[What needs to be done] Output, exactly as written, the lines below starting at the line containing "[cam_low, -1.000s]" and ending at the line containing "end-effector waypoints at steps". Drop the pictures and keep both end lines.

[Provided data]
-=-=-=-=-

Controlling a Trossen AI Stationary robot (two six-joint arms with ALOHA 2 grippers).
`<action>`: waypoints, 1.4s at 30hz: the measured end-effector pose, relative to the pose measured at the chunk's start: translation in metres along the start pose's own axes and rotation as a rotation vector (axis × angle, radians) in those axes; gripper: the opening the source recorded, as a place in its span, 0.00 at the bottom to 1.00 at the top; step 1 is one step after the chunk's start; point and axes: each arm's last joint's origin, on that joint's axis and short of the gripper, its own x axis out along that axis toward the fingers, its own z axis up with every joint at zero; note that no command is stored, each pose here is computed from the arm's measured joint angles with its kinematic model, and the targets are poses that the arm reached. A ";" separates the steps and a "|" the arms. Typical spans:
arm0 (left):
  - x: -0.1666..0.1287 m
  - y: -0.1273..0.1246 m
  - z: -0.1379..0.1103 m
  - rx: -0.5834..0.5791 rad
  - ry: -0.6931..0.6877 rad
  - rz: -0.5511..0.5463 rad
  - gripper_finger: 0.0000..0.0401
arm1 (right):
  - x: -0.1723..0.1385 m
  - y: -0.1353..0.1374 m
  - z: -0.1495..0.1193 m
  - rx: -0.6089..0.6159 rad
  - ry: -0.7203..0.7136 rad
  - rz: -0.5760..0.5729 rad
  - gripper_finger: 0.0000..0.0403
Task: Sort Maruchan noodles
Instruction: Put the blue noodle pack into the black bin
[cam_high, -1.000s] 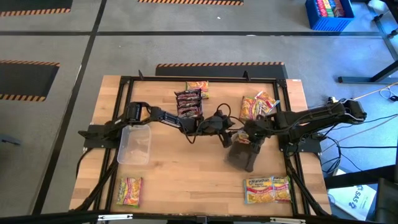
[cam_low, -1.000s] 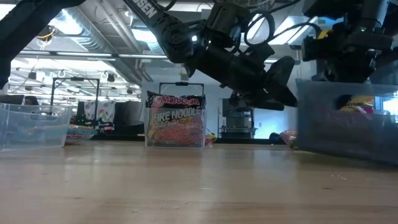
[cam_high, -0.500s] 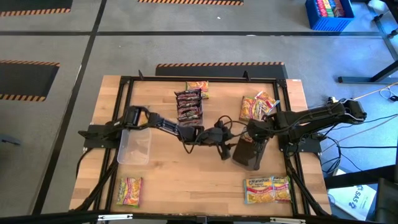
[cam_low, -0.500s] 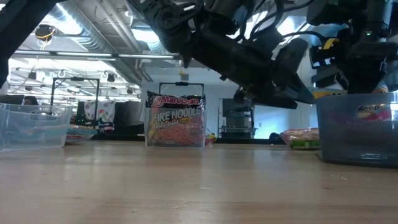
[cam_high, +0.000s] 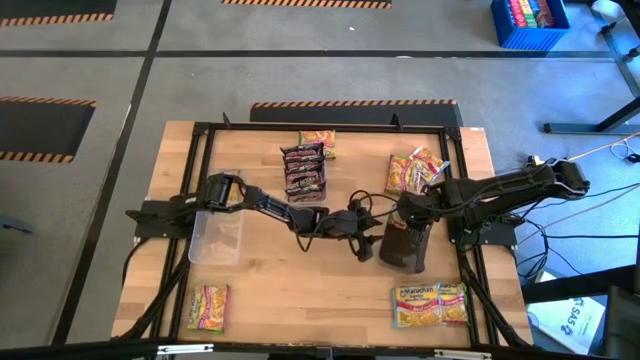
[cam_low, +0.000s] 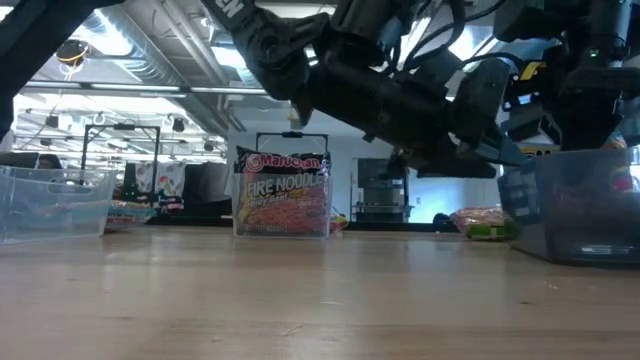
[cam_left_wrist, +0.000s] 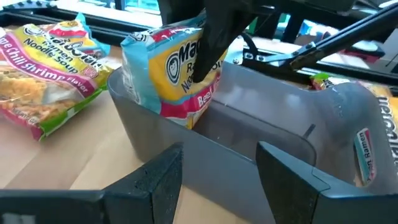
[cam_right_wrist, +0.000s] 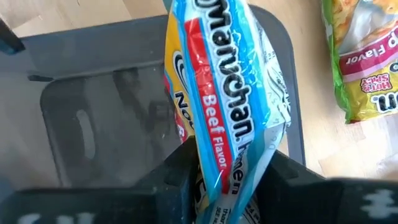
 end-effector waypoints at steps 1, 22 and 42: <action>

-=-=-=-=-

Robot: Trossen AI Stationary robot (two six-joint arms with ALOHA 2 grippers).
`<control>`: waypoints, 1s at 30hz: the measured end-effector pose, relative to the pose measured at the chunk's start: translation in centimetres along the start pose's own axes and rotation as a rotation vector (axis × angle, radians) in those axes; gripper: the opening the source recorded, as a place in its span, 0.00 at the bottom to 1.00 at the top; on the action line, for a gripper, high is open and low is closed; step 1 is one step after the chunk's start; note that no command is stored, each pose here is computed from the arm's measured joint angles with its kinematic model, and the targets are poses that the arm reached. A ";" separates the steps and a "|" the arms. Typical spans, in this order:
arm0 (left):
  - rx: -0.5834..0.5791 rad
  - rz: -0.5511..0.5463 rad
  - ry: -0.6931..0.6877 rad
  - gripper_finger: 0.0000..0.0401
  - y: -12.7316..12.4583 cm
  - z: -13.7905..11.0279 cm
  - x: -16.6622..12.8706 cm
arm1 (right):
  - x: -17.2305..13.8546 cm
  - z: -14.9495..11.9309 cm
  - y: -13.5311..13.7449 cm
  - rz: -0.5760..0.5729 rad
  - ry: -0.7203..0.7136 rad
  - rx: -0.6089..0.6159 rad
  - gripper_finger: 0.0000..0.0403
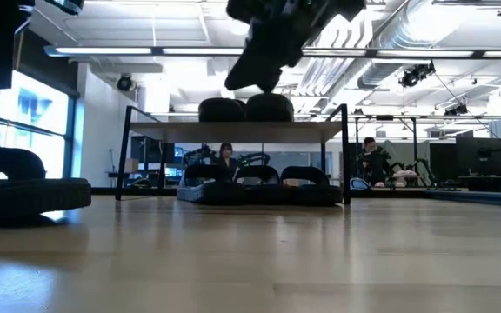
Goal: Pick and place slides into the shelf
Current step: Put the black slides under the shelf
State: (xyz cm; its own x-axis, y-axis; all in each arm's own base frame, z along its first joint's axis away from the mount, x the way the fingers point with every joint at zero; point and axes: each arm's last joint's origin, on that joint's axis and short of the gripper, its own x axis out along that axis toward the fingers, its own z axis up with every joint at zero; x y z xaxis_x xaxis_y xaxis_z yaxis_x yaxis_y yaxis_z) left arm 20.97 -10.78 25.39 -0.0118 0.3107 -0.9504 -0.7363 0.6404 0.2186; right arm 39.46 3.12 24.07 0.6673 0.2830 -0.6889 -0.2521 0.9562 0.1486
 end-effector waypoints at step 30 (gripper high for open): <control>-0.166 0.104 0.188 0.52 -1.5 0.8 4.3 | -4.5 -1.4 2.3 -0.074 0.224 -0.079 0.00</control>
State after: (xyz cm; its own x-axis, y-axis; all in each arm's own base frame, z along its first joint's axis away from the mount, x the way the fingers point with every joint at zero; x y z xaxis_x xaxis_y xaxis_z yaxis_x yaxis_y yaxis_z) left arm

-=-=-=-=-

[Exercise output]
[cam_low, -1.000s] 
[cam_high, -0.500s] 
[cam_low, -0.500s] 
[cam_high, +0.000s] 
[cam_low, +0.000s] 
[cam_left_wrist, +0.000s] 
[cam_right_wrist, +0.000s] 
 end-effector waypoints at steps 1, 22 and 42: <action>

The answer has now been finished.